TOKYO -- The operator of the Muji retail chain expects to earn a record net profit for a fourth consecutive year in fiscal 2018, as China's middle class turns away from lavish products and embraces the brand's minimalist-style, natural-ingredient offerings.
Ryohin Keikaku's net profit will likely rise 11% on the year to 33.3 billion yen ($312 million) for the year through February 2019, the Japanese company said Wednesday. Operating profit is forecast to grow 10% to 50 billion yen, with 29.4 billion yen likely coming from the Japanese operations, which are seen improving 3%. The overseas operations are expected to contribute 20.4 billion yen for a 27% jump.
East Asia probably will drive the gain, boosting the region's operating profit to 20.6 billion yen -- a surge of 22%, or 3.7 billion yen. That figure alone would be responsible for 80% of the projected 10% gain in group operating profit.

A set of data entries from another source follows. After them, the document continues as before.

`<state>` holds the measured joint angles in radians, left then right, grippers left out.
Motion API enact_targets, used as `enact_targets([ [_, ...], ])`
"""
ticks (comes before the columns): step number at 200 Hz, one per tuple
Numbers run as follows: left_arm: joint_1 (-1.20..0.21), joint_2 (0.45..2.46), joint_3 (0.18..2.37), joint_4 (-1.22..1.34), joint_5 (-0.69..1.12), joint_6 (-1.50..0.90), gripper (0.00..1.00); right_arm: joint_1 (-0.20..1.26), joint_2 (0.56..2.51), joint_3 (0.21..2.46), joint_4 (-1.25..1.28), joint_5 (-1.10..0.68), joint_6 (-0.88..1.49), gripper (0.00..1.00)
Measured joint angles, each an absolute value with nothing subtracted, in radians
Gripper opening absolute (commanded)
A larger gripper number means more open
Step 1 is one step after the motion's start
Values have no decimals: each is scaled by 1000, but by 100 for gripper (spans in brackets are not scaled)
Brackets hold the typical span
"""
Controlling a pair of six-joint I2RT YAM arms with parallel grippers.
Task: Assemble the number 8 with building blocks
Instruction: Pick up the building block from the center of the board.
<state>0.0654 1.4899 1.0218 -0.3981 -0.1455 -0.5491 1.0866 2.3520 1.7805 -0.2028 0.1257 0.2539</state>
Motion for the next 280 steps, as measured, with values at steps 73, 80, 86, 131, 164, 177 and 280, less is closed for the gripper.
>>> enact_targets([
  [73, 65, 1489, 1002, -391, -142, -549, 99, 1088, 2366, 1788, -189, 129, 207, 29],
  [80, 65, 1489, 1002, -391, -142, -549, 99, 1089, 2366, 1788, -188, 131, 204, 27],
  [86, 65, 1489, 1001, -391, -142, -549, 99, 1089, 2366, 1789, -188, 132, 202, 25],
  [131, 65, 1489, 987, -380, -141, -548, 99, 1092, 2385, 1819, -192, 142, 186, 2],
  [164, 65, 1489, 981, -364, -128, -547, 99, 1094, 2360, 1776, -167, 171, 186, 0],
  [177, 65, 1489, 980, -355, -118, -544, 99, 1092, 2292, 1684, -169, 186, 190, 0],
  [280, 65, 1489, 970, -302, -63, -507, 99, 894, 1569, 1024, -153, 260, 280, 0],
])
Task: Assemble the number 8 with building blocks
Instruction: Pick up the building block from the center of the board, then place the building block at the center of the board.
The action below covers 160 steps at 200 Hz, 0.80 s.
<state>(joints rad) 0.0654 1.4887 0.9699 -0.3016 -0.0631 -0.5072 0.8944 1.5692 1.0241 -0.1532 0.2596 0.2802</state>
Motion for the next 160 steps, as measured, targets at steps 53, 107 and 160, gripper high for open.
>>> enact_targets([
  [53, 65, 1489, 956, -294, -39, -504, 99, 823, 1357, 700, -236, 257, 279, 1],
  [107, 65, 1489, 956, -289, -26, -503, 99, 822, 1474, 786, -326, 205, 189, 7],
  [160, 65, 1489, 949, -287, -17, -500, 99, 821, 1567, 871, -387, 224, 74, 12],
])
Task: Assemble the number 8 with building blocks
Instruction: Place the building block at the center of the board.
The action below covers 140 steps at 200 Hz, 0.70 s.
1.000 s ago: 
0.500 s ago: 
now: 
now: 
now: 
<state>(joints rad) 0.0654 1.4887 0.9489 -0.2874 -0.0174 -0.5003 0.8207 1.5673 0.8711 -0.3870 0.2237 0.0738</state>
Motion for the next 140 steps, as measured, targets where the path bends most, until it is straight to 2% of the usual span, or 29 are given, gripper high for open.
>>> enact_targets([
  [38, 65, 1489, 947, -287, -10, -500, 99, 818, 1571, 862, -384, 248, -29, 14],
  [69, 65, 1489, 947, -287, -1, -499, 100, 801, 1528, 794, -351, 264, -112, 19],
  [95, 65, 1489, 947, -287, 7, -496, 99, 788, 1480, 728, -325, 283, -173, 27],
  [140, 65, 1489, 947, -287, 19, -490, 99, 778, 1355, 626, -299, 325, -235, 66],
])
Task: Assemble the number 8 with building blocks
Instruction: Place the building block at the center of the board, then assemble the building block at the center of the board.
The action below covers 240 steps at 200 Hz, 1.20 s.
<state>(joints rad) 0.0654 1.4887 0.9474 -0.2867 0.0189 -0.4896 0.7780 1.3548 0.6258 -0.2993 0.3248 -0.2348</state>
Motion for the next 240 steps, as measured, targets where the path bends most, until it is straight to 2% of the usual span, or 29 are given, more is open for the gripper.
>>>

"China recorded double-digit growth in same-store sales for March," President Satoru Matsuzaki proudly told a news conference Wednesday. Particularly hot items in that market are skin toners with natural ingredients, which are popular with younger customers, he said. Beauty products account for roughly a quarter of all sales in China, compared with about 16% in Japan.
Chinese consumers are increasingly paying attention to where products are made and what they are made of, particularly for skincare items. The growing middle class is choosing to buy quality goods, even if they have to spend a little more. Muji's principle is to "offer products with good quality in absolute value," in the words of Matsuzaki, and this perfectly aligns with what consumers want nowadays.
Ryohin Keikaku plans to open 35 stores in China this fiscal year, up from the 29 new locations launched there in fiscal 2017. Offering apparel, household goods and food under its famous philosophy of simplicity, Muji sees same-store sales climbing 4.5% in in East Asia -- China, Hong Kong, Taiwan and South Korea.
But improving margins presents a new challenge. Although East Asia's operating margin has suffered declines since hitting 20.8% in fiscal 2015, it is finally expected to gain 0.6 percentage point to 16% this fiscal year as rising costs will be curbed with the use of foreign exchange futures. The figure for Japan will likely come in at 11.7%, but that number has been on a gradual uptrend from three years earlier. The company will need to work on raising the margin while striking a balance with sales growth in China as well through its pricing strategy .
Ryohin Keikaku's stock slid 2% to 34,500 yen a share Wednesday. Since Japan is unlikely to see a strong recovery in consumption, expanding sales abroad will be crucial for Japanese retailers, said an analyst at a domestic brokerage. Investors will closely watch if and how the company behind the Muji brand -- which opened its first namesake hotel in China this January -- will retain its cult following through business diversification.